Similarly, as shown in Table 5, the usefulness, ease of use, ease of learning, and satisfaction scores were not significantly different between both VR applications. Therefore, to summarize, the experiment of VR medical training on intubation did not show a significant difference in usability according to the use of controllers or hand tracking.

Interview results

The results from the interviews with 30 students in the 2 VR trial groups were broadly consistent, with the following details:

Emotional experiences

Participants gave positive comments such as: “Intubation training with a VR application is easy to learn,” “It was fun, just like playing a game,” and “It was like doing it in a real situation.” Some of them gave feedback to improve our VR application: “There should be a guide telling me whether the steps are right or wrong to make it easier to understand.” However, 2 of the 30 participants felt that watching videos was easier to understand than using VR.

Instrumental experiences

Participants gave positive comments such as: “3D rendering makes it easier to understand” and “Touching, grabbing, and moving hands make understanding easier than learning from the video.” Some feedback was given for improvements: “The system automatically rotates the device, instead of doing it manually” and “Its usage is not the same as the real device.” Three of the 30 participants felt that interacting through VR did not improve their understanding.

Motivational experiences

Twenty-nine participants recommended others to use this VR training application because it was easy to understand, fun to learn, something new to try, and was an authentic learning experience.
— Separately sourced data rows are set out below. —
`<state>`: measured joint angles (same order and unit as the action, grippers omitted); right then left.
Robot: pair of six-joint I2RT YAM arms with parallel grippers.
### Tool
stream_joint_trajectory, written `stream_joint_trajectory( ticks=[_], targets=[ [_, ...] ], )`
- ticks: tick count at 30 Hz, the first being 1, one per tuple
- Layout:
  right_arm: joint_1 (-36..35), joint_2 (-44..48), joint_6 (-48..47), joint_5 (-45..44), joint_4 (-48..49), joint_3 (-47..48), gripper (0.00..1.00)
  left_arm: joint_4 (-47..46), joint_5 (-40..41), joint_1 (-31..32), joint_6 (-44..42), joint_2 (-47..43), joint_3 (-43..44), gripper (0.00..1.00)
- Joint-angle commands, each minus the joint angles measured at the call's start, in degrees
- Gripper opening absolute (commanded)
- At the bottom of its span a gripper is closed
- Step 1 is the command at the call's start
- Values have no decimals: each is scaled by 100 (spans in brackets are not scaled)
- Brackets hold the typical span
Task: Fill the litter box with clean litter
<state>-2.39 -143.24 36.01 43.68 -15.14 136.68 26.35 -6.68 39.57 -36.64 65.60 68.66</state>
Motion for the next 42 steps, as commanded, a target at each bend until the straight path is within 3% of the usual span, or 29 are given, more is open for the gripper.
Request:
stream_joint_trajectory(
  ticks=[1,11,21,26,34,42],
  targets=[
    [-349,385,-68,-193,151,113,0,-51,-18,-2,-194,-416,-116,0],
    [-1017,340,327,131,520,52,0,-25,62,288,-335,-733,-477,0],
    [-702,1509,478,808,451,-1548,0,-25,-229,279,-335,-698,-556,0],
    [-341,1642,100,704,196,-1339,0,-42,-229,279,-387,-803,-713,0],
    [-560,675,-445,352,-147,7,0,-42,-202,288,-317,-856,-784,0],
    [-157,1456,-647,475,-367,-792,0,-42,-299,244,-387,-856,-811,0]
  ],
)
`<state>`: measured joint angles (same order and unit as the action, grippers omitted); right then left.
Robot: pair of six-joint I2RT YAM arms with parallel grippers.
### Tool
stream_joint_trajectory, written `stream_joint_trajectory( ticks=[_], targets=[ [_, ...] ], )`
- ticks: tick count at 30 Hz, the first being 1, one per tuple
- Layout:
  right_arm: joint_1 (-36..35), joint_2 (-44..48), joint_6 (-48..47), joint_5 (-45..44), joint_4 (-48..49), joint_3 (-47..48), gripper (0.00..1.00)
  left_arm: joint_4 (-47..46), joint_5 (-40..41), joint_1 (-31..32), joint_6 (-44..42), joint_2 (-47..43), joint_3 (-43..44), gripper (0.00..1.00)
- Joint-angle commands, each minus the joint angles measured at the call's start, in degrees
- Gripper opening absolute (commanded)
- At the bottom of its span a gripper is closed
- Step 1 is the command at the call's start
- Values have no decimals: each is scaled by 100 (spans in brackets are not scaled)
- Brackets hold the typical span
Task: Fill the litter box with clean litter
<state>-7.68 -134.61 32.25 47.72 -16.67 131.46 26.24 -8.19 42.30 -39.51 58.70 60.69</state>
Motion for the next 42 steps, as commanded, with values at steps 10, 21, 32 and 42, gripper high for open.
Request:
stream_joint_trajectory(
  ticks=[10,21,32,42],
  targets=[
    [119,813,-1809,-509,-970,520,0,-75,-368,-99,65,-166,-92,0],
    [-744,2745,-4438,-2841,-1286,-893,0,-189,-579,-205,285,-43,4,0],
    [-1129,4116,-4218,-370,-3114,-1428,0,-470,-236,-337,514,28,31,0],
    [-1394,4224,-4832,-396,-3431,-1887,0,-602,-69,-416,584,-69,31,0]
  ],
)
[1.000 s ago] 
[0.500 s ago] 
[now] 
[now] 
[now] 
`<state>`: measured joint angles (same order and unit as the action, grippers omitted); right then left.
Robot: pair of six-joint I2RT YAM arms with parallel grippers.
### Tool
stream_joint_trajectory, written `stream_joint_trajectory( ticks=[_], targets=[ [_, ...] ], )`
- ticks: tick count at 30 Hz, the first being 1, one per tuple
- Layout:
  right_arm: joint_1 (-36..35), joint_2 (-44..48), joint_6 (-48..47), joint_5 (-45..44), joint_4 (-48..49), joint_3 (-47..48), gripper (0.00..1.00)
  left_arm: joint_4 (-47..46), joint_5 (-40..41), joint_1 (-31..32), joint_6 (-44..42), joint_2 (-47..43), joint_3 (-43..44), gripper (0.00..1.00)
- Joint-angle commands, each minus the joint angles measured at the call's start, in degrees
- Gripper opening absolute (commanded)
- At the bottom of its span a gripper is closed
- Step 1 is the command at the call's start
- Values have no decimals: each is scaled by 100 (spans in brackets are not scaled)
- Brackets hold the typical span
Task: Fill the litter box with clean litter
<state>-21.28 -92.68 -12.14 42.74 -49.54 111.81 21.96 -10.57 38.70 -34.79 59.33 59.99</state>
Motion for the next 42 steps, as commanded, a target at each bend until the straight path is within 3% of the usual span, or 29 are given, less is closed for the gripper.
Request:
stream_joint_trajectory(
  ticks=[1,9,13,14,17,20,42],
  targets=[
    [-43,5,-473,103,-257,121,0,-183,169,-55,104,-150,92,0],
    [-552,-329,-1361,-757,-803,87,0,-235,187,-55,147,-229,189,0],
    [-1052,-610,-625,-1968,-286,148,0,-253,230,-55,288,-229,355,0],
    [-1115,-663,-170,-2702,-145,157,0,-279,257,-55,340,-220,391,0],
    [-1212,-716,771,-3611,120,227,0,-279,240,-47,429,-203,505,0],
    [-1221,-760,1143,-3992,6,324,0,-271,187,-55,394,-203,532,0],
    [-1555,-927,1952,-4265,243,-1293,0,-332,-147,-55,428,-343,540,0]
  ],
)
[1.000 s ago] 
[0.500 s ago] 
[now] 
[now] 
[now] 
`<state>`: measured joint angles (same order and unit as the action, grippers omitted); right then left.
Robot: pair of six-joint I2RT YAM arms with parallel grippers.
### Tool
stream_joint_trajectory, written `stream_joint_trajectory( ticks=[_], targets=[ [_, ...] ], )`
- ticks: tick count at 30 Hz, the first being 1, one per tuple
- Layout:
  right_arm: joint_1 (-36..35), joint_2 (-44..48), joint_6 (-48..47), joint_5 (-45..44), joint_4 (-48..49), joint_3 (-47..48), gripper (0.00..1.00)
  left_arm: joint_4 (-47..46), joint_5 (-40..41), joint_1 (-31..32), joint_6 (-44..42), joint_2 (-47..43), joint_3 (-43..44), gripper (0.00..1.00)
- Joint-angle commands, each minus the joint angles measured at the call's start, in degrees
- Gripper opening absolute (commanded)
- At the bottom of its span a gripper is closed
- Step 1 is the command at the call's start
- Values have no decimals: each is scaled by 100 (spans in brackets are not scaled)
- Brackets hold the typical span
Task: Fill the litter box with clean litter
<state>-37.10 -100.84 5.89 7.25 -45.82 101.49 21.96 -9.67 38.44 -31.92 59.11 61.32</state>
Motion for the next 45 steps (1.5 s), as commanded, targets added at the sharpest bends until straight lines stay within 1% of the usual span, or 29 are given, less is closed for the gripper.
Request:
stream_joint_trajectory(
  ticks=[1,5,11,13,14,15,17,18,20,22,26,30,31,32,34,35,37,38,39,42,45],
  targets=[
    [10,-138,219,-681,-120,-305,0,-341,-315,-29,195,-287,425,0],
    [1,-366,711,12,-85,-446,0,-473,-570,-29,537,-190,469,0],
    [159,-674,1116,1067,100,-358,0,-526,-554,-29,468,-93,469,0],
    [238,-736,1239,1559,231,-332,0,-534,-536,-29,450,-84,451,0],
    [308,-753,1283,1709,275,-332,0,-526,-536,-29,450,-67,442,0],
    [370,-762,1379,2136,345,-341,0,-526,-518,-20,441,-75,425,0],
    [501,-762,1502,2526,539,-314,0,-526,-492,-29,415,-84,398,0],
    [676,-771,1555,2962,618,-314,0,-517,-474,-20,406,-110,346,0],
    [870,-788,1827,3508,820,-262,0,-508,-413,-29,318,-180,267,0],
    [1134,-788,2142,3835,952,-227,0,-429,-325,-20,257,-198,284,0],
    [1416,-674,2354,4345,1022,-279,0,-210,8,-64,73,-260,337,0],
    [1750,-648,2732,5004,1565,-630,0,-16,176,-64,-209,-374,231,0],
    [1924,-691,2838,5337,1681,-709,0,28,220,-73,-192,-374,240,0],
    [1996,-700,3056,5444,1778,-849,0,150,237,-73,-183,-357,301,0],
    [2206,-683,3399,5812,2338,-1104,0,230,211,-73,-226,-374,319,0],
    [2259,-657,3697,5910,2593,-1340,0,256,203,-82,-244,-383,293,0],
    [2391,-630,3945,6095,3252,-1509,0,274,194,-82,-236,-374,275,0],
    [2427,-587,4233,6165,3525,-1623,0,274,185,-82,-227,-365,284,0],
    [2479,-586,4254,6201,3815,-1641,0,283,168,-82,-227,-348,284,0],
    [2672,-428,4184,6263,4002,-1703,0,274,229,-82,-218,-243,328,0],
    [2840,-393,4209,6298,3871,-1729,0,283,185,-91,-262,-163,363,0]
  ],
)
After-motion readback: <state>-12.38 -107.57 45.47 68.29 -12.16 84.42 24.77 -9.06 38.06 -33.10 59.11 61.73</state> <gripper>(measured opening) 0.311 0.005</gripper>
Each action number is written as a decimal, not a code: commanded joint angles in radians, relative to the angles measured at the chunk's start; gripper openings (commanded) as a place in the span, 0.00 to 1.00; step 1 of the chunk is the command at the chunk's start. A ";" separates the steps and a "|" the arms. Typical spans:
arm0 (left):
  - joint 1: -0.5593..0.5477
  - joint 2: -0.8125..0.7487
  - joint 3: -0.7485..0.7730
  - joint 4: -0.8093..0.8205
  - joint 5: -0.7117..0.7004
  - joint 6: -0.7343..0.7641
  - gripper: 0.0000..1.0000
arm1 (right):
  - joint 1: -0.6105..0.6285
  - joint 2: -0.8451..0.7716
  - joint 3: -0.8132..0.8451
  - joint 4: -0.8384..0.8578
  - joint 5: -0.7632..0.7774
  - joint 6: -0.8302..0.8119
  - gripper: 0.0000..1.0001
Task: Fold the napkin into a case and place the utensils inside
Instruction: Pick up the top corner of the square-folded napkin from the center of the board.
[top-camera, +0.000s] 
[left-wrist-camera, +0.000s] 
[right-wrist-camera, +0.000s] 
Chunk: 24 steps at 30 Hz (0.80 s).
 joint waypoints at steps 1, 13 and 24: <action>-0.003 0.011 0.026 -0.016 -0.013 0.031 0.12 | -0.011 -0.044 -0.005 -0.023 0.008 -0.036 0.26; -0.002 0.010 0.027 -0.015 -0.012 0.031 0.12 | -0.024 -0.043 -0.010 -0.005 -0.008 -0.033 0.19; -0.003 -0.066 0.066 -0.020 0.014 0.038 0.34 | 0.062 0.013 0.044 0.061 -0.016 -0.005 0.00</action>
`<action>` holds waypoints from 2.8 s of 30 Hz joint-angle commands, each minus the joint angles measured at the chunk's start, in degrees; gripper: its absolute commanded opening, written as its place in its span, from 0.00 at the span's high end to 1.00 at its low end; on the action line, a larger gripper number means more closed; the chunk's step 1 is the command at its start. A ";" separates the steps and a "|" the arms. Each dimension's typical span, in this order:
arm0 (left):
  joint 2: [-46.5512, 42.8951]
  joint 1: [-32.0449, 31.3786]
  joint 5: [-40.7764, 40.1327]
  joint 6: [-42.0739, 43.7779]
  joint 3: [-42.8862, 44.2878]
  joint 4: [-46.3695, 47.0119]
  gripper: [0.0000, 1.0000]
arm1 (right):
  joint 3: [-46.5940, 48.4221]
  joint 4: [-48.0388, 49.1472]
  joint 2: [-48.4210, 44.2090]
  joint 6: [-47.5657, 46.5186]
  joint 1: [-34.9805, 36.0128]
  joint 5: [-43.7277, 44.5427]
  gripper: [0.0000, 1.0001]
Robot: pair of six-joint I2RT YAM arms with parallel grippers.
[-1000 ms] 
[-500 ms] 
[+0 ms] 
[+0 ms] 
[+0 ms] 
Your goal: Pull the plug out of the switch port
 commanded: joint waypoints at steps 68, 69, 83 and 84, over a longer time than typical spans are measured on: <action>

Only 1 participant did not recommend it, because it was not yet practical for users to implement the program.
When asked what features users would like to add to this VR application to make intubation training better, the answers were as follows: “Do not let objects pass through the virtual manikin,” “I want a voice to tell me what was done wrong,” “I want a system with force feedback,” “I want a response at the end of each procedure such as good or excellent to simulate e playing games,” “There needs to be a more detailed description,” “I do not want the auto-snap function, I want the system that notifies me if the operation is right or wrong,” and “I want a time-keeper that resembles the real situation.”

Discussion

Key results

Although no significant differences were found between both VR groups, the results for the VR controller group were slightly better. The use of hand tracking technology is not perfect and there remains room for improvement of its accuracy. The detection of hand gestures is sometimes not stable. Handling and dropping still have some delays at times, resulting in a lower usability score on the USEQ. However, this issue related to usability did not affect learning outcomes. We found from the interviews that users who gave a low usability score would not recommend the VR system to others, but did give comments on how to improve it.

Interpretation

The video-only group’s average post-test and practice scores were less than those of the groups who used VR simulations. Focusing on the interactions in VR intubation training, we found that there was no significant difference according to the use of controllers or hand tracking to interact with virtual objects in the simulations. In particular, the post-test and practice scores of both VR groups, as indicators of learning outcomes, were not meaningfully different. We found that both VR groups’ SUS and USEQ scores, as measures of VR usability, were also not significantly different. However, the average SUS score of the VR controller group was slightly higher than that of the VR hand tracking group. This is consistent with the findings of the interviews that users were better at push-button interactions than at hand gestures. The interviews suggested that the participants wanted to add learning assistance systems such as sound systems, validation systems, or force feedback systems to make it easier for them to learn by themselves.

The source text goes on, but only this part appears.